(What to produce)
How do the records below read from their first line through the line containing "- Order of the"? Write those lines out exactly.

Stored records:
= = =

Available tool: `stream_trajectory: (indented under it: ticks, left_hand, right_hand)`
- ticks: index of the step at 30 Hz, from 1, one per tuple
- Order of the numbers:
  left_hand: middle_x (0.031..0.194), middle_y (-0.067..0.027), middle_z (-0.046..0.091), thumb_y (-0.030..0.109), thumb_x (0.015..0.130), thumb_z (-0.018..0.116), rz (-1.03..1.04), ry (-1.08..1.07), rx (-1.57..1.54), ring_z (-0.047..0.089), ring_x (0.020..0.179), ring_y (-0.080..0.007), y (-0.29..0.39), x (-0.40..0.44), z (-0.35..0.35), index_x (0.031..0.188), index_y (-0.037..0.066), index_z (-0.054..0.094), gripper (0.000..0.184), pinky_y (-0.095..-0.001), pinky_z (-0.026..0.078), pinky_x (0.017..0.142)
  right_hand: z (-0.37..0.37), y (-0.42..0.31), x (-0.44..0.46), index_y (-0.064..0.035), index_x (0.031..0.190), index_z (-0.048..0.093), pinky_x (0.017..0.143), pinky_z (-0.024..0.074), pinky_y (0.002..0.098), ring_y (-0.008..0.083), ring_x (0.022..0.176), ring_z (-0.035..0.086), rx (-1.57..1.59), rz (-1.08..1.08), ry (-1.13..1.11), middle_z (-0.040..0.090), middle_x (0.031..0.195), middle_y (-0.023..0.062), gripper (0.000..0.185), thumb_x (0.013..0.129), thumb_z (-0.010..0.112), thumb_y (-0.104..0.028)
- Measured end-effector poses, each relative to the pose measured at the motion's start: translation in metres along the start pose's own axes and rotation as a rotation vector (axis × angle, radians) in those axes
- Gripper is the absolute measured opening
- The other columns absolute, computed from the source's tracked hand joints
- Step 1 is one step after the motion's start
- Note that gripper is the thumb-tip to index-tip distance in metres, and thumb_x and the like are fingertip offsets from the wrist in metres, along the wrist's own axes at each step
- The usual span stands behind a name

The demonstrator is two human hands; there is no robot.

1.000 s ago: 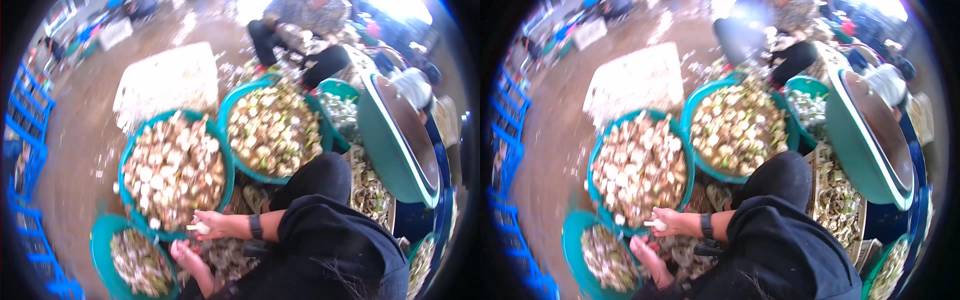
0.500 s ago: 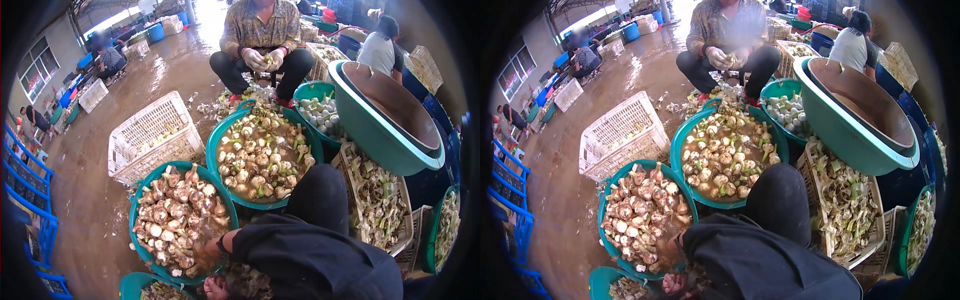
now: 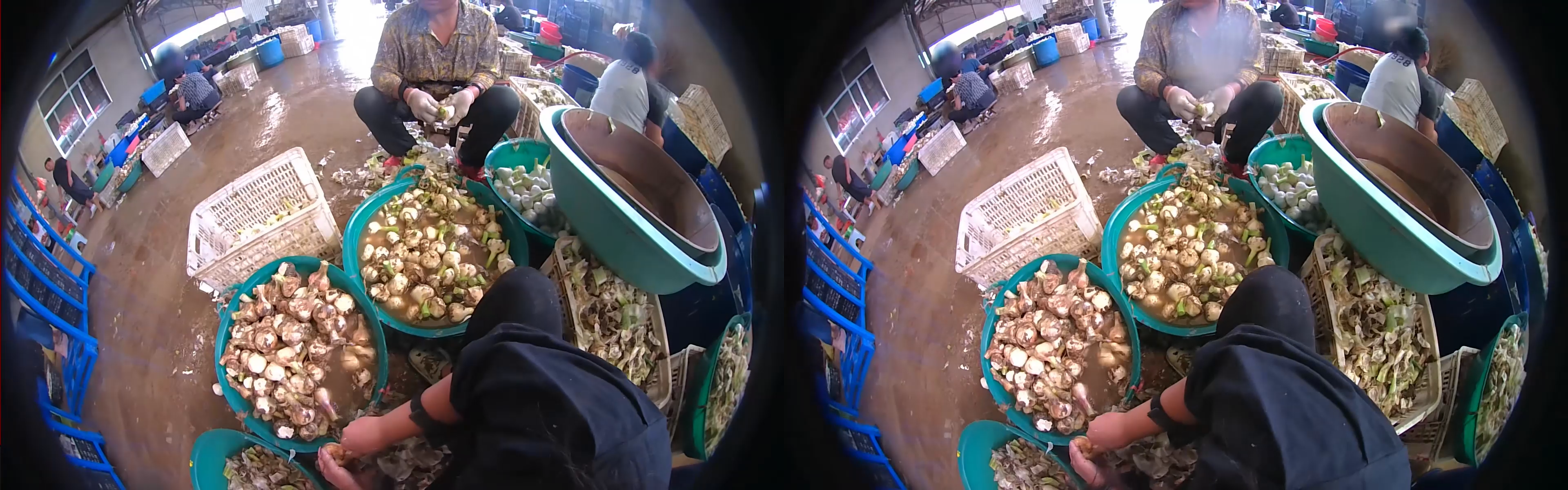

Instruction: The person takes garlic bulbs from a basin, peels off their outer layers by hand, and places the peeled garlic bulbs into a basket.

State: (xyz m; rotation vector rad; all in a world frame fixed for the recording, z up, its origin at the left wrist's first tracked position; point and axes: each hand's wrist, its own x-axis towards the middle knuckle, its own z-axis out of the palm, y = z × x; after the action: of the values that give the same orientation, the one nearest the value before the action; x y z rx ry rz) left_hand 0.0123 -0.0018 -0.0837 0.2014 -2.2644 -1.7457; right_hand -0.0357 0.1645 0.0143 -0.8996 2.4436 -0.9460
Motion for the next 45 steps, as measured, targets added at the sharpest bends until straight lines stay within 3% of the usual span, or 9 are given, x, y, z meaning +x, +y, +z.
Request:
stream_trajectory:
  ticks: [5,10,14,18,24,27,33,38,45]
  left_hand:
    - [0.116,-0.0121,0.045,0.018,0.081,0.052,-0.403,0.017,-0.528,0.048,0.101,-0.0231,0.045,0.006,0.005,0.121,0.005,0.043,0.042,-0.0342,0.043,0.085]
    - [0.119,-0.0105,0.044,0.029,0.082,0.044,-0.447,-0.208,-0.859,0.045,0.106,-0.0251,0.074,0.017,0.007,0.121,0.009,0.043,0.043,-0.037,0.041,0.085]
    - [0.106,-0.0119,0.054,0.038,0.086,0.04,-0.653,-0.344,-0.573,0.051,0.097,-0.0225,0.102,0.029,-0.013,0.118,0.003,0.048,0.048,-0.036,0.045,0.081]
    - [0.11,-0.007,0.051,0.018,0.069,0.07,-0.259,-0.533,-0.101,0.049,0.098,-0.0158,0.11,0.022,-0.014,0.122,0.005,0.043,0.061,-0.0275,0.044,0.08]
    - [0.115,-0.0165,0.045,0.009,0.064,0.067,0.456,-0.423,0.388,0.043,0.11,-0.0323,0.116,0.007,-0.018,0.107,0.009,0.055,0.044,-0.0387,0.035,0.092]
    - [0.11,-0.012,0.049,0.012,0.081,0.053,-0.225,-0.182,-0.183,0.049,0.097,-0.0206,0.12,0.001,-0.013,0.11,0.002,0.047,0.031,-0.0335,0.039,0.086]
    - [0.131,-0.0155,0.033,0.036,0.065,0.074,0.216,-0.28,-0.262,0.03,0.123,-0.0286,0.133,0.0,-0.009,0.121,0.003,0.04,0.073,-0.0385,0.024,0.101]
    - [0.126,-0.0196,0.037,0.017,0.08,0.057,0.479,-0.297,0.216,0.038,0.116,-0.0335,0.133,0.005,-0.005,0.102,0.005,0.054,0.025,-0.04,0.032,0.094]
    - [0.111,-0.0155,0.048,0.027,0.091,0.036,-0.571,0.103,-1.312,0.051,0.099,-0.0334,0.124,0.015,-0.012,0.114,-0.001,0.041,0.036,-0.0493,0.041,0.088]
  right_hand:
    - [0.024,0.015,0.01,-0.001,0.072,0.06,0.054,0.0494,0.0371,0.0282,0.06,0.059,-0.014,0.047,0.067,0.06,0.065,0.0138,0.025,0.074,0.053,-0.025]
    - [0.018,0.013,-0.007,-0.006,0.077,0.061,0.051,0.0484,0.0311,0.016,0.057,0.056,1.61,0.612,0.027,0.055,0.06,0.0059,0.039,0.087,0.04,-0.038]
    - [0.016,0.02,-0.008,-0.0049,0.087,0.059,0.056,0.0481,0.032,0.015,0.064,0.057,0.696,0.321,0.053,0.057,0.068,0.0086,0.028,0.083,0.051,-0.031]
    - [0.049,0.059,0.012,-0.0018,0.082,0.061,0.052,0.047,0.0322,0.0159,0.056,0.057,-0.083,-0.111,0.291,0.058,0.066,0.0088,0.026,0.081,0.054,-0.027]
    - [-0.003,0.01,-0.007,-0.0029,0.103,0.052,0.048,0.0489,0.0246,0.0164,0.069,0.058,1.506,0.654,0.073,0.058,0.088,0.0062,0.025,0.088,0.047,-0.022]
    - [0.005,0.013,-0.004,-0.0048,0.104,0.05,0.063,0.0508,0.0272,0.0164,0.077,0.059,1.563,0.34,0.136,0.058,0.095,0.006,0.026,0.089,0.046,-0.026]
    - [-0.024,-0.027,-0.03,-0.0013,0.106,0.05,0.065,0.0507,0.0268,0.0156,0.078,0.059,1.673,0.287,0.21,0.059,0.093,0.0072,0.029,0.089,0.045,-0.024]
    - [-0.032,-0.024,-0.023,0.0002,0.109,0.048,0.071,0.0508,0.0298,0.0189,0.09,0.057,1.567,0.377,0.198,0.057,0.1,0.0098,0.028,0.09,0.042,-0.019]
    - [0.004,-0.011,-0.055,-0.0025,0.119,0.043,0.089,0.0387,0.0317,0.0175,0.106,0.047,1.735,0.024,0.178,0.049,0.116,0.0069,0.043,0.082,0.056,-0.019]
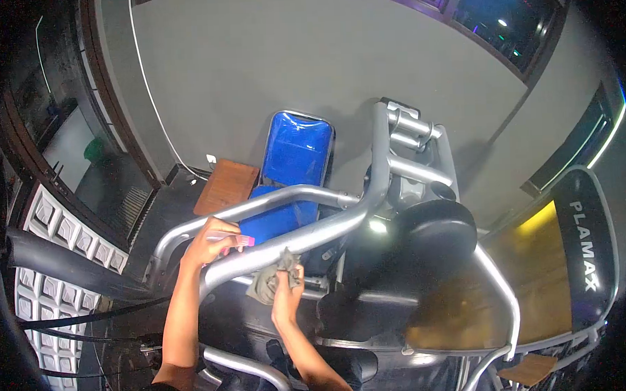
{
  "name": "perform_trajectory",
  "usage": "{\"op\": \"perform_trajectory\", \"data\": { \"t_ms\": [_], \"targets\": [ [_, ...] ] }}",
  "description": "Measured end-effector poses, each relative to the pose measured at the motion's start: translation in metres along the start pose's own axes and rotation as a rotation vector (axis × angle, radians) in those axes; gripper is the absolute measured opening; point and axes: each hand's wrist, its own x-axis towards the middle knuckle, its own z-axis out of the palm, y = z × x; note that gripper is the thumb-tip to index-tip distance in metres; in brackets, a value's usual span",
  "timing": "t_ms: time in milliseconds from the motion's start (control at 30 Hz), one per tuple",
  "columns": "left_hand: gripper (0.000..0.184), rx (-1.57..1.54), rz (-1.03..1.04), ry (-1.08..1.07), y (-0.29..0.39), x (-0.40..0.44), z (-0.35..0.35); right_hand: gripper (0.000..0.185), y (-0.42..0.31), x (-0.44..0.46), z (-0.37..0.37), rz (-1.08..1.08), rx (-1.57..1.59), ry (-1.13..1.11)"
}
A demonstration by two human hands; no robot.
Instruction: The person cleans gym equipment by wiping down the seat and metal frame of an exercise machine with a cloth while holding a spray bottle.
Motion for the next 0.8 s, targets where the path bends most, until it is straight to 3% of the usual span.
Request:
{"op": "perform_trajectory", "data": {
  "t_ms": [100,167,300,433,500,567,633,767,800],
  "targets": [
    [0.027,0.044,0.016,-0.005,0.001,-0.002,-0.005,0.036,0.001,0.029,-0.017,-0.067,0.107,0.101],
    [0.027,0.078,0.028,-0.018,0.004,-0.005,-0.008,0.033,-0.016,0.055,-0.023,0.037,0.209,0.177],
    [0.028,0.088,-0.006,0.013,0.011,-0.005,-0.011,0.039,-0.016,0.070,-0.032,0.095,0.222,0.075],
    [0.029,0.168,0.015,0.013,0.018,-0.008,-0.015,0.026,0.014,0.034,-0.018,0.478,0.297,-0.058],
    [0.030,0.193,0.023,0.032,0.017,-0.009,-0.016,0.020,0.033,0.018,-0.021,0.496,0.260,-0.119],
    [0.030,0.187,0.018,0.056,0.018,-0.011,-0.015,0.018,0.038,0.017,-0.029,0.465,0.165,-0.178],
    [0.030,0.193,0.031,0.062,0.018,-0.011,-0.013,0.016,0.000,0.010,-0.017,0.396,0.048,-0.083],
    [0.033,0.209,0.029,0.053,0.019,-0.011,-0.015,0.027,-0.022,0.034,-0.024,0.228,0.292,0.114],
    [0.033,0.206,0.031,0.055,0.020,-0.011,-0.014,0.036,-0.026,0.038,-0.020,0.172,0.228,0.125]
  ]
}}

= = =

(Your response)
Available tool: `stream_trajectory: (indented under it: ticks, left_hand, right_hand)`
- ticks: index of the step at 30 Hz, from 1, one per tuple
- Order of the numbers:

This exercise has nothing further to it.